# AIM OF THE EXERCISE
What you need to produce from the material below is an exact transcription of the lines from the one with "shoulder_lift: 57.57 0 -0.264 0" through the one with "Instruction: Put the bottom", both included, and no other line.

# RECORD SET
────

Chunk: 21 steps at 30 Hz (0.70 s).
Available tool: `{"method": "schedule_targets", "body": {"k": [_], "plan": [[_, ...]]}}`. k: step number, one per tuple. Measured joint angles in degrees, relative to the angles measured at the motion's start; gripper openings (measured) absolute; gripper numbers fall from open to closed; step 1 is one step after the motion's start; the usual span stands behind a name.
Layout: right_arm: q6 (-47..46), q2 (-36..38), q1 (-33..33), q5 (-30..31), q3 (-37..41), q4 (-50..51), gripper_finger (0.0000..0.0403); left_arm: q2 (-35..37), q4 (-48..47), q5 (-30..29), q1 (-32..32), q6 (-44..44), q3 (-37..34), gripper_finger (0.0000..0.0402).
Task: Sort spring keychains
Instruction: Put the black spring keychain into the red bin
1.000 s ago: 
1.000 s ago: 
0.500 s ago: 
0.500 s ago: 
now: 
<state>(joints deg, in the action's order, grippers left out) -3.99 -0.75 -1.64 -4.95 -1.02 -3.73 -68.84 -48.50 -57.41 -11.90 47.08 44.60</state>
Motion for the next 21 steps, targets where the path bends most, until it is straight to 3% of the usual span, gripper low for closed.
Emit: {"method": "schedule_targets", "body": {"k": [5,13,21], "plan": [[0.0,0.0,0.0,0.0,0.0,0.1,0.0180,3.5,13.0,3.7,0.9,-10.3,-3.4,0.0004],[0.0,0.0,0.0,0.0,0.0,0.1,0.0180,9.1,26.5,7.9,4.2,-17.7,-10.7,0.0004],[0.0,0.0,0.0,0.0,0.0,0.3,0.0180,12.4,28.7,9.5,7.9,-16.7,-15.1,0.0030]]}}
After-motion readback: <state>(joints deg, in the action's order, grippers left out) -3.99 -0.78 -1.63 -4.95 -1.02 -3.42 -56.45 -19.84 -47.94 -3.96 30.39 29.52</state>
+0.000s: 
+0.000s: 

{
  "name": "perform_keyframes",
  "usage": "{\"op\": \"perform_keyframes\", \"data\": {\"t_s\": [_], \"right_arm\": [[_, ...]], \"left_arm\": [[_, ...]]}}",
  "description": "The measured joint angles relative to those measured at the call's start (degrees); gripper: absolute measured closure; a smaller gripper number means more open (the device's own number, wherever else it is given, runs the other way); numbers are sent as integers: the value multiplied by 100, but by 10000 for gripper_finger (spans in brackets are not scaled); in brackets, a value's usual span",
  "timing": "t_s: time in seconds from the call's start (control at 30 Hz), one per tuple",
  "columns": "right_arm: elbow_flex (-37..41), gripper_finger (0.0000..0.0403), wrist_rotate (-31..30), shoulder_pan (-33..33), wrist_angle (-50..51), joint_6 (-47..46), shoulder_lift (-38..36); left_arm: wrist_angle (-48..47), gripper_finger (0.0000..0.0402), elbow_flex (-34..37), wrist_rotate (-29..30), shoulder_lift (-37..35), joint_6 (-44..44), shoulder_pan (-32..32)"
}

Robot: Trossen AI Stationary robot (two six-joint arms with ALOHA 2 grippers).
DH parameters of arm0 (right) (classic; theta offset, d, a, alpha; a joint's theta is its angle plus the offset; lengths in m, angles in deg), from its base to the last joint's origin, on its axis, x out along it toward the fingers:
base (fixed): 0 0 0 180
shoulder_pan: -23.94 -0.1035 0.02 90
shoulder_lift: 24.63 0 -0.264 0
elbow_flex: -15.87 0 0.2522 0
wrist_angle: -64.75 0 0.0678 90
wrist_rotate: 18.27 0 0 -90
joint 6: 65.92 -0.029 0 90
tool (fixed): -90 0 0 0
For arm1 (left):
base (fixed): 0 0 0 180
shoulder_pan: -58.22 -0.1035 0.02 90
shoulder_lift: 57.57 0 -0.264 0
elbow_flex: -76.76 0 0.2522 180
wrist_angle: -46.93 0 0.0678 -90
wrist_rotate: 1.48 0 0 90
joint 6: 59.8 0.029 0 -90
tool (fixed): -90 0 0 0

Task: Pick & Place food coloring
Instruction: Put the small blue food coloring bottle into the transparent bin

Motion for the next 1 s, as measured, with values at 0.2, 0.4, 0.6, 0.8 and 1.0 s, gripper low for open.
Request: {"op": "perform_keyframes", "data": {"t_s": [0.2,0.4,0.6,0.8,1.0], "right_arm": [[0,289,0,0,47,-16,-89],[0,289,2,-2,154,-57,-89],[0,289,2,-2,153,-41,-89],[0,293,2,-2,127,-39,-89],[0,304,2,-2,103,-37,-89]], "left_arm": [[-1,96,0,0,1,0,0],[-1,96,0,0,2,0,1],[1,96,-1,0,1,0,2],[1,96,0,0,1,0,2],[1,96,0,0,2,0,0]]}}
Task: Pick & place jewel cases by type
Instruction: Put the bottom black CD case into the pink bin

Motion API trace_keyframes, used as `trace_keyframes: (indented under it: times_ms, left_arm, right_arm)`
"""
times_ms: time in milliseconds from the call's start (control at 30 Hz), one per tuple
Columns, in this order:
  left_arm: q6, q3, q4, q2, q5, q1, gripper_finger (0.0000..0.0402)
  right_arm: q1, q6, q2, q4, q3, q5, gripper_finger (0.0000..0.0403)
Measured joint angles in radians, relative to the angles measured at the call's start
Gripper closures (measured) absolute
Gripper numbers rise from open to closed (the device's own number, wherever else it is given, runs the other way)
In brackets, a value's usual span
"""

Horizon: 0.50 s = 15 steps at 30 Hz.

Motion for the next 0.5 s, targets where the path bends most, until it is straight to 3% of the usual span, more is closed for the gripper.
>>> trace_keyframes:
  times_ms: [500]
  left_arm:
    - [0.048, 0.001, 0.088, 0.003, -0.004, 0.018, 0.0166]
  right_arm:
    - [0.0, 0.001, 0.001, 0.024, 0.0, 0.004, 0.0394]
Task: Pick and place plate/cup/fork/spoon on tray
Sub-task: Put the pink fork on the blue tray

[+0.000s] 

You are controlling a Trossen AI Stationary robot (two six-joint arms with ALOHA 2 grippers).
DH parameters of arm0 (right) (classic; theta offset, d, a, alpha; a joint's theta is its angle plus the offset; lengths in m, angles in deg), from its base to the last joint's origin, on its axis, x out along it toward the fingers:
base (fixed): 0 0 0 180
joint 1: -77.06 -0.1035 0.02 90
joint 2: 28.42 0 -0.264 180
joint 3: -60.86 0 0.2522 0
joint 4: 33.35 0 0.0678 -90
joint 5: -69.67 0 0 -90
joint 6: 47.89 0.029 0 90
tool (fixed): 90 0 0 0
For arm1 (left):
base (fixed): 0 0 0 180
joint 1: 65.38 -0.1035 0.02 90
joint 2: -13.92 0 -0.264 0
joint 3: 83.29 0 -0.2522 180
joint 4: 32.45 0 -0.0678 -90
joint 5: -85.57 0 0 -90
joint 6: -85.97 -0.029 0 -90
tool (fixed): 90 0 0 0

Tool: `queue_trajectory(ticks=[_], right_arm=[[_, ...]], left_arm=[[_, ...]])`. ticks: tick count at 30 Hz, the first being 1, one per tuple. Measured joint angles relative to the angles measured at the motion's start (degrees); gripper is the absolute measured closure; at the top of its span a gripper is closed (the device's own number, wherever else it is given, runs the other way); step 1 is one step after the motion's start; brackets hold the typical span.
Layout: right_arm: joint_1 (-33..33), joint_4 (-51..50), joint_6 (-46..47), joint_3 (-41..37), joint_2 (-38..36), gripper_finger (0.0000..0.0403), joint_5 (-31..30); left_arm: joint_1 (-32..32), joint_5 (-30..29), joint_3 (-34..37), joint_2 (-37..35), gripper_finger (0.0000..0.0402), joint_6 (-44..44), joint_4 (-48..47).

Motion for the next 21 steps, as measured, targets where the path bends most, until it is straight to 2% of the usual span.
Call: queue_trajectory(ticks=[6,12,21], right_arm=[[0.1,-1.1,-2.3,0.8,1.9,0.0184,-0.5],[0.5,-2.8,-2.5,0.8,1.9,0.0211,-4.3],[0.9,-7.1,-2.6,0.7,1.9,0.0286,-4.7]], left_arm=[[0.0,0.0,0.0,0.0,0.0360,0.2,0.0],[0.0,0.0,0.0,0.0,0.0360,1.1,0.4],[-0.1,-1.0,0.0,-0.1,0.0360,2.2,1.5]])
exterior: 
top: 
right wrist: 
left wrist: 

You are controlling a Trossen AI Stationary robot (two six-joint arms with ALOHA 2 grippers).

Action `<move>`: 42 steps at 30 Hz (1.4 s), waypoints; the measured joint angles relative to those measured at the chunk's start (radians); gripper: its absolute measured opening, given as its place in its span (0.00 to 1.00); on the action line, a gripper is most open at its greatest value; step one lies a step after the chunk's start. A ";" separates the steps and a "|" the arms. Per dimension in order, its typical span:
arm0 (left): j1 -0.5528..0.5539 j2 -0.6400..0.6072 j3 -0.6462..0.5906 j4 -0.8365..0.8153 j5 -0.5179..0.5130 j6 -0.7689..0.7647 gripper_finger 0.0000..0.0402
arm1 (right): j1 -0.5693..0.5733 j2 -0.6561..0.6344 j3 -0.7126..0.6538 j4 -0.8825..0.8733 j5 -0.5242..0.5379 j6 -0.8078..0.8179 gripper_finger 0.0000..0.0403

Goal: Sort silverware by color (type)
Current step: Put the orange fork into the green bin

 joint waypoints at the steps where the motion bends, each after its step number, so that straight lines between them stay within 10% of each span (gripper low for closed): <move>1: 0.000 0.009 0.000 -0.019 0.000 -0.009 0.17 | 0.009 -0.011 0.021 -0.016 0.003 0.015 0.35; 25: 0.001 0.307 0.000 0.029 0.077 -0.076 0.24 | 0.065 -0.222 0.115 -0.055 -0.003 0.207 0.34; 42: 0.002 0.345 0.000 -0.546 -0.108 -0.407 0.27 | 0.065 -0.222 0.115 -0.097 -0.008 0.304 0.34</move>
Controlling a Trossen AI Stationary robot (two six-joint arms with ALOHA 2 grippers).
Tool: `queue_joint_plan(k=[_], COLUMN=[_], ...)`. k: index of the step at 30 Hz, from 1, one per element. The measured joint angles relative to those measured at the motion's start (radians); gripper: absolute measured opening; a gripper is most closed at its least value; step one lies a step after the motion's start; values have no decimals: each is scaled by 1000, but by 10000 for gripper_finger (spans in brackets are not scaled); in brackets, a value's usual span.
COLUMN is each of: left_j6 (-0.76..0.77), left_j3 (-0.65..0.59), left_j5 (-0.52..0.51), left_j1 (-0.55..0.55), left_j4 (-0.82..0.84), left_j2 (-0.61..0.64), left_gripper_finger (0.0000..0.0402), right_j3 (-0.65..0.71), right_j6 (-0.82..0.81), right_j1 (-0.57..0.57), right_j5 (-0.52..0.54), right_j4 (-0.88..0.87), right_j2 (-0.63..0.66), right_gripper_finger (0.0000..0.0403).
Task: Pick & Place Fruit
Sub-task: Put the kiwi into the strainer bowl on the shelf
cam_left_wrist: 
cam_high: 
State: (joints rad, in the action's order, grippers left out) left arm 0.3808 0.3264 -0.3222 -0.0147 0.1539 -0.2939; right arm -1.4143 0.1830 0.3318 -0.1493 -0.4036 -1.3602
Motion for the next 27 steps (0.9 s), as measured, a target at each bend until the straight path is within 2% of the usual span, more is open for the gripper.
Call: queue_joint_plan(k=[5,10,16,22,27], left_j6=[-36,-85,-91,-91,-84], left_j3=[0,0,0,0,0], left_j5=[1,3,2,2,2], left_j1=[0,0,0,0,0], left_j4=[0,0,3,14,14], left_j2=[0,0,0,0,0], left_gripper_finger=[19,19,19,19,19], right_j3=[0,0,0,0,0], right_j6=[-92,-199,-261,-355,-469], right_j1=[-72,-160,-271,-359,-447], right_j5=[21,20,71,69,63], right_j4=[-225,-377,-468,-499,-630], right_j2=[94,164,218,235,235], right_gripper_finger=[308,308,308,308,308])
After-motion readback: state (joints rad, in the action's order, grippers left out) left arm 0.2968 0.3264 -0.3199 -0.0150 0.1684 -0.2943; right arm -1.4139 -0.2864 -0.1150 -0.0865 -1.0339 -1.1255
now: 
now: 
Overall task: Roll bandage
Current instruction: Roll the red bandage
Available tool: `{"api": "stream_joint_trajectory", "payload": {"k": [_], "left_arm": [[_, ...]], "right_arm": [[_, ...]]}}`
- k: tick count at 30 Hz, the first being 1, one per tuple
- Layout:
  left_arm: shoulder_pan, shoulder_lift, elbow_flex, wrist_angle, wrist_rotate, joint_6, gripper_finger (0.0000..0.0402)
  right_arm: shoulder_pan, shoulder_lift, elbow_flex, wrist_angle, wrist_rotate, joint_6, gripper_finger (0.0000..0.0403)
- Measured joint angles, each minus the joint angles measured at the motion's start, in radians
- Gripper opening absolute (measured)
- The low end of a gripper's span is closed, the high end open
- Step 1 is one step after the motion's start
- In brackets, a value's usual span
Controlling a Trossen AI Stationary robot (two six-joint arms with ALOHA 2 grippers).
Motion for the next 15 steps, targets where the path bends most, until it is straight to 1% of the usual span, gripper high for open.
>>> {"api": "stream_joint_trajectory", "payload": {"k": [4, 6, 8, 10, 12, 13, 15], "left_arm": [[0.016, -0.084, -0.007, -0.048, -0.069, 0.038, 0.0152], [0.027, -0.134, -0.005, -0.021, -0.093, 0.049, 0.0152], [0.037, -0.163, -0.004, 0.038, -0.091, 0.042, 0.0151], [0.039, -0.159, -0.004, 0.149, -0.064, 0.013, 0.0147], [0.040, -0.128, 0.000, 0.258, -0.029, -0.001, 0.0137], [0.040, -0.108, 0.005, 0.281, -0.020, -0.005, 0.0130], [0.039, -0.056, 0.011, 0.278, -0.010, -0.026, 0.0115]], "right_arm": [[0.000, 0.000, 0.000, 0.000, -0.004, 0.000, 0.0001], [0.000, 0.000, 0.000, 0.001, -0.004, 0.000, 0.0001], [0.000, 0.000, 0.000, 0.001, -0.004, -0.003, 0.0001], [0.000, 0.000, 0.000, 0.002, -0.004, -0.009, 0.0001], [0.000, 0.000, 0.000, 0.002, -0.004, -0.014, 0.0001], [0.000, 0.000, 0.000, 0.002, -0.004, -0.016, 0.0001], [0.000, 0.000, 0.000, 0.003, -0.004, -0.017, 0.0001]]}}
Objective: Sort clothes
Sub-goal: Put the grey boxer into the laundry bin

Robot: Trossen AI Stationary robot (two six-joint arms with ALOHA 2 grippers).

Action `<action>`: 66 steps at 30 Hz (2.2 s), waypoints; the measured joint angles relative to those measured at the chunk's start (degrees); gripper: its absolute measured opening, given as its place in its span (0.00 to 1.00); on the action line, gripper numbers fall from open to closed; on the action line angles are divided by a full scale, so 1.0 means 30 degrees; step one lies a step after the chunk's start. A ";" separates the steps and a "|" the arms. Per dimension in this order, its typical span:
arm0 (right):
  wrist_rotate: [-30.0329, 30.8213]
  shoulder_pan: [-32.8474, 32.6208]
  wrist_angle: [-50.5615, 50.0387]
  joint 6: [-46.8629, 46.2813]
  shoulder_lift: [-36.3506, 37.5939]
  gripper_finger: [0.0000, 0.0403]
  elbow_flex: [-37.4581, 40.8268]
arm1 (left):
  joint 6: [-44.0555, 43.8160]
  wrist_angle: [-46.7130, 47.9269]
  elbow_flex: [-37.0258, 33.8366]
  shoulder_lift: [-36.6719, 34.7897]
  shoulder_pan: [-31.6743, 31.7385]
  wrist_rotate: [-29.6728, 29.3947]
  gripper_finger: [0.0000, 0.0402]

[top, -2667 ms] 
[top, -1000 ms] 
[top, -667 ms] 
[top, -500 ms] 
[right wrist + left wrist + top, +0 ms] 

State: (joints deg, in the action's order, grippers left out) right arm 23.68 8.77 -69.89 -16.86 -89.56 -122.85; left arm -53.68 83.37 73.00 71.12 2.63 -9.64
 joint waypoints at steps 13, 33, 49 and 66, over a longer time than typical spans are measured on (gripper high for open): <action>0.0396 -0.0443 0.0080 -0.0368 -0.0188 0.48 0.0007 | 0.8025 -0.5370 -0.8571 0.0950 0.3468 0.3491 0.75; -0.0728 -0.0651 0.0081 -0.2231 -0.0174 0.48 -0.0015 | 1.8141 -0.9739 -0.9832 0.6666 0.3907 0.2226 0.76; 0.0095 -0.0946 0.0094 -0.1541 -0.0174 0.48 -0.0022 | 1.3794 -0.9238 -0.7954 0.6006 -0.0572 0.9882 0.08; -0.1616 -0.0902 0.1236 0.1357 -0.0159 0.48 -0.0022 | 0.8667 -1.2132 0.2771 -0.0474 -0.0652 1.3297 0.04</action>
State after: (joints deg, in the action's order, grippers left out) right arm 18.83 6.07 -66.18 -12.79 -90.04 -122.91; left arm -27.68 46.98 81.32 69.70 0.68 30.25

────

# EXPECTED OUTPUT
shoulder_lift: 57.57 0 -0.264 0
elbow_flex: -76.76 0 0.2522 180
wrist_angle: -46.93 0 0.0678 -90
wrist_rotate: 1.48 0 0 90
joint 6: 59.8 0.029 0 -90
tool (fixed): -90 0 0 0

Task: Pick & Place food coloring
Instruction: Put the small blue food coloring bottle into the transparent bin

Motion for the next 1 s, as measured, with values at 0.2, 0.4, 0.6, 0.8 and 1.0 s, gripper low for open.
Request: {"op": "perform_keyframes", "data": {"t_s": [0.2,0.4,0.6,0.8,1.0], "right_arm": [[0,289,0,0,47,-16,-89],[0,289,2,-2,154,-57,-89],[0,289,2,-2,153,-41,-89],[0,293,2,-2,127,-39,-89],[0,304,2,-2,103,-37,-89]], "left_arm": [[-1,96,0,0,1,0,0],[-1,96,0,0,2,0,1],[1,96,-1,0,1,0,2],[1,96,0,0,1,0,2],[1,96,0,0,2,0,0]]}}
Task: Pick & place jewel cases by type
Instruction: Put the bottom black CD case into the pink bin

No further output is needed for the exercise.